Nixon has been exploring portraiture and social photography since the 1970s. Although best known for The Brown Sisters, he has created several other series noted for their humanity and restrained emotion. Nixon often spends a year or two exploring his chosen theme: among his subjects have been nursing home residents (Old People), AIDS patients in their final months (People with Aids), and Boston schoolchildren (School).

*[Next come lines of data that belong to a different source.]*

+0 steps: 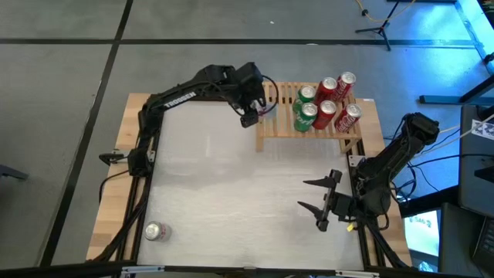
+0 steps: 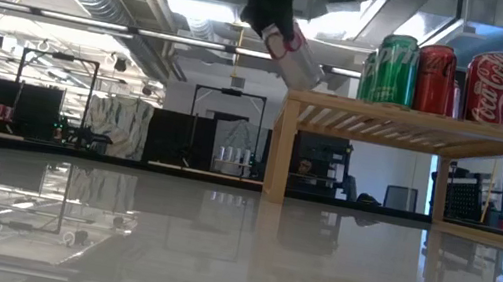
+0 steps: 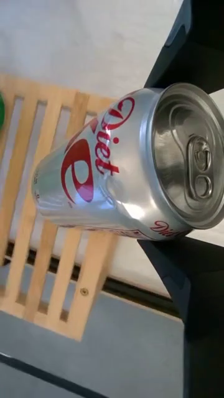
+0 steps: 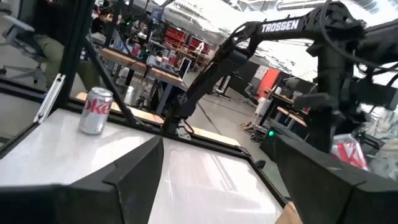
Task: Place canned beverage on shelf
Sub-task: Put the top silver soda can on the shelf
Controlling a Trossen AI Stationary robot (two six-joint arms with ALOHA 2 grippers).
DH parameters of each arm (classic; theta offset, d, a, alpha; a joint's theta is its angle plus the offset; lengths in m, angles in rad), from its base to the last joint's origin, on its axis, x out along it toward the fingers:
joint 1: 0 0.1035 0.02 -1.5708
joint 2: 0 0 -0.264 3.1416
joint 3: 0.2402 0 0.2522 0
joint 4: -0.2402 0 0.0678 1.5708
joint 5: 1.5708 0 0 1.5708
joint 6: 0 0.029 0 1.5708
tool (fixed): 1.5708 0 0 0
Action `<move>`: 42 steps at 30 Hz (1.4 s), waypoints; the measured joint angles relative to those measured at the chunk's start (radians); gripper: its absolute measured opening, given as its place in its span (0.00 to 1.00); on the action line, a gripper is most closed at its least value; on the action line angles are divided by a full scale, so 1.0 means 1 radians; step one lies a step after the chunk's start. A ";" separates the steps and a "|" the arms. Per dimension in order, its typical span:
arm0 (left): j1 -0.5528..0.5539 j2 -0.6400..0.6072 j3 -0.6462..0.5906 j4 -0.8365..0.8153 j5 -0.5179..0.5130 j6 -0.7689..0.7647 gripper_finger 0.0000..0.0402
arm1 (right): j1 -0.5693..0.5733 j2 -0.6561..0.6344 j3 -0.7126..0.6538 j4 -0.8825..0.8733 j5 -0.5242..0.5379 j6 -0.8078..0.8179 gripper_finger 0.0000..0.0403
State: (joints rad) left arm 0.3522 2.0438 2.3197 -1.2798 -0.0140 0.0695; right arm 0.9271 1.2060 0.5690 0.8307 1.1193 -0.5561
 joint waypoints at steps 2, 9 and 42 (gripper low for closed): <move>-0.018 -0.006 0.001 -0.002 0.002 0.009 0.71 | -0.017 0.000 0.000 -0.030 -0.003 0.024 0.75; -0.176 -0.044 0.001 -0.123 0.005 -0.013 0.71 | -0.122 0.003 0.000 -0.052 -0.012 0.133 0.75; -0.566 -0.040 -0.577 0.247 -0.021 -0.244 0.71 | -0.485 0.442 0.000 -0.222 -0.720 0.697 0.36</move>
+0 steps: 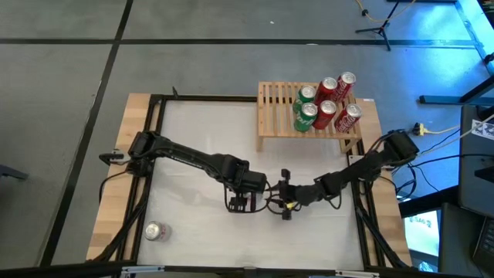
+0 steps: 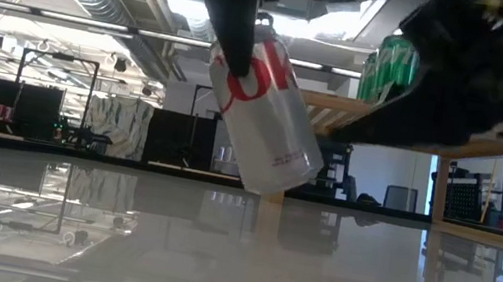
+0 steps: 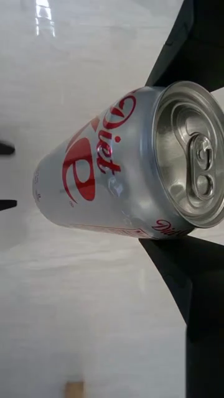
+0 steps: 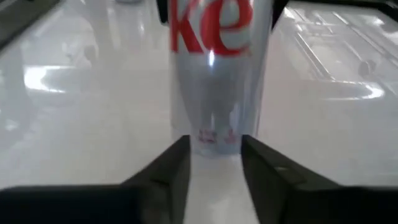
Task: Place canned beverage on shelf
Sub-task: Put the top silver soda can on the shelf
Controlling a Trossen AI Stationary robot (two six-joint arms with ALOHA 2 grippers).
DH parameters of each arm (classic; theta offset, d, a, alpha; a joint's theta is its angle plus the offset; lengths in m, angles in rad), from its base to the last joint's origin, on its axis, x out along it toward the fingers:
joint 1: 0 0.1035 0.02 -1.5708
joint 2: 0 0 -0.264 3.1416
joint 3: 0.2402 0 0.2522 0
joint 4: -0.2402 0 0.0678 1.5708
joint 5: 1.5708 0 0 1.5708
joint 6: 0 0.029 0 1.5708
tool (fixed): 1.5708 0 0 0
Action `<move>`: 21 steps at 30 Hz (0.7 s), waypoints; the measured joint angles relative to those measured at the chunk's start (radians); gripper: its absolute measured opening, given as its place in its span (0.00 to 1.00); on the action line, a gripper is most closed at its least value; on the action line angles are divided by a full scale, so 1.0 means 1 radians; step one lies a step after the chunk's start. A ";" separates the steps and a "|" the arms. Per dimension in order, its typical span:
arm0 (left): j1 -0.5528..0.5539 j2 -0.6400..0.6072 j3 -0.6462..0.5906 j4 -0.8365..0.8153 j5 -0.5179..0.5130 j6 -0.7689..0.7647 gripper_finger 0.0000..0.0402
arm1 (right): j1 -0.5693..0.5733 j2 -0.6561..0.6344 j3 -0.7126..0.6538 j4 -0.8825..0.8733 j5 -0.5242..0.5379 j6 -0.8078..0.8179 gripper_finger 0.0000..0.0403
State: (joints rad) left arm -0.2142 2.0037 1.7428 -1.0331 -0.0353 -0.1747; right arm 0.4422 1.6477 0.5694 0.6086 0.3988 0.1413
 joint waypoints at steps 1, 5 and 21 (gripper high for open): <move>0.000 0.000 -0.001 0.002 -0.001 0.001 0.71 | -0.001 0.011 0.000 0.000 0.002 0.000 0.32; -0.002 0.000 -0.001 0.033 -0.003 0.010 0.71 | 0.000 0.052 0.000 0.034 0.015 -0.019 0.18; -0.005 0.000 -0.002 0.152 -0.016 0.035 0.71 | 0.001 0.119 0.000 0.083 0.029 -0.043 0.06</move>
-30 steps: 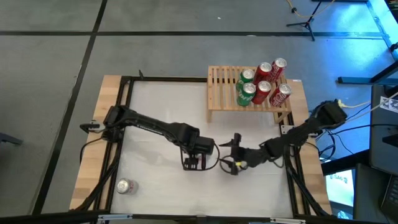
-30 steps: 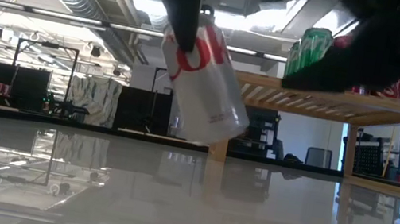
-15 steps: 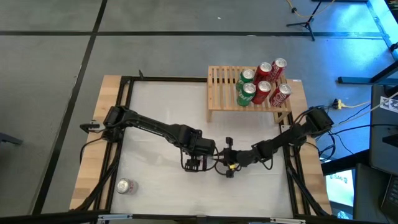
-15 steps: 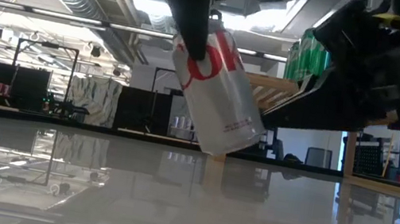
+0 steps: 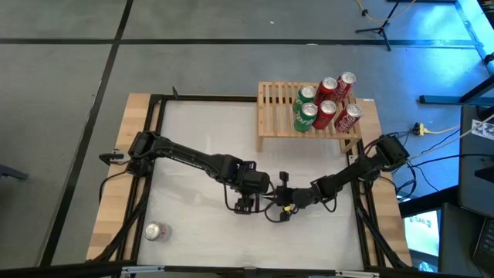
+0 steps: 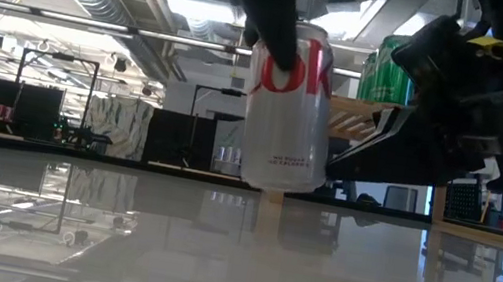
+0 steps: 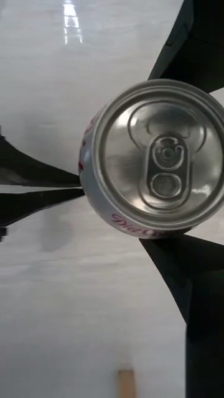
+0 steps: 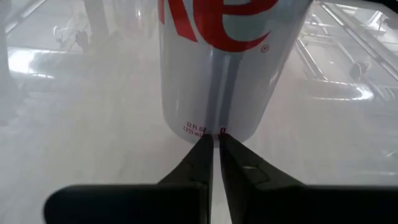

His photographs have been exhibited at numerous museums and galleries, including the Art Institute of Chicago; Cleveland Museum of Art, Ohio; and Museum of Modern Art, New York. He has published many books of photographs, including: Nicholas Nixon (2003); A City Seen (2001); The Brown Sisters (1999); School: Photographs from Three Schools (1998); People with AIDS (1991); Family Pictures (1991); Nicholas Nixon: Pictures of People (1988); and Photographs from One Year (1983). Nixon’s photographs are in the collections of the National Gallery of Art, Washington, the Metropolitan Museum of Art, New York, the Los Angeles County Museum of Art, and the Museum of Fine Arts in Boston, among many others.

From Link

Fink Bio

"Larry Fink's photographs are like the stage in a darkened theater. His hand-held flash splendidly illuminates the details of the drama before us and reveals the nuance of the personal moment," wrote Susan Kismaric, associate curator, Museum of Modern Art. Larry has been photographing for almost fifty-one years and teaching for forty-one. He has received two Guggenheim fellowships and two National Endowment for the Arts grants. He has had one-man exhibitions at the Museum of Modern Art and the Whitney Museum of American Art in New York and the San Francisco Museum of Modern Art. A major retrospective of his work was on tour in Europe for almost ten years visiting more museums than it is possible to mention. He recently had a show at Camerawork in Berlin and opening this month is a show at the Stephen Cohen Gallery in LA. In 1984, Aperture published a book of his work, Social Graces. A new edition of this classic book was published in 2001 by powerHouse Books, who has also published two other monographs of Larry's work, Boxing and Runway, and a catalog published in 2004, Forbidden Pictures, 07/19/01 which was a political satire prompted by the GW Bush Regime. In 2005, Phaidon Press published Larry Fink by Laurie Dahlberg. A new book was just published by Damiani Editore entitled Somewhere There's Music. It is a compliation of 50 years of images from the book at Villa delle Rose in Bolonga, Italy. There are two Somewhere There's Music shows coming up in Italy. The first is in April 2007 at Galleria Forni in Milan. The second is from June 21 to September 9, 2007 at Museo Alinari in Florence. Another recent book release is a collection of praying mantis entitled Primal Elegance published by Lodima Press. He has taught at Yale University, Cooper Union, and the New School and has conducted numerous workshops in the United States and Europe. Since 1988 he has been a professor of photography at Bard. In addition to his personal photography and his teaching, he has photographed for an international array of publications including The New Yorker, The New York Times Magazine, and Rolling Stone and has shot ads for Adidas, Nike, Gucci, MasterCard, Cunard, and Chivas."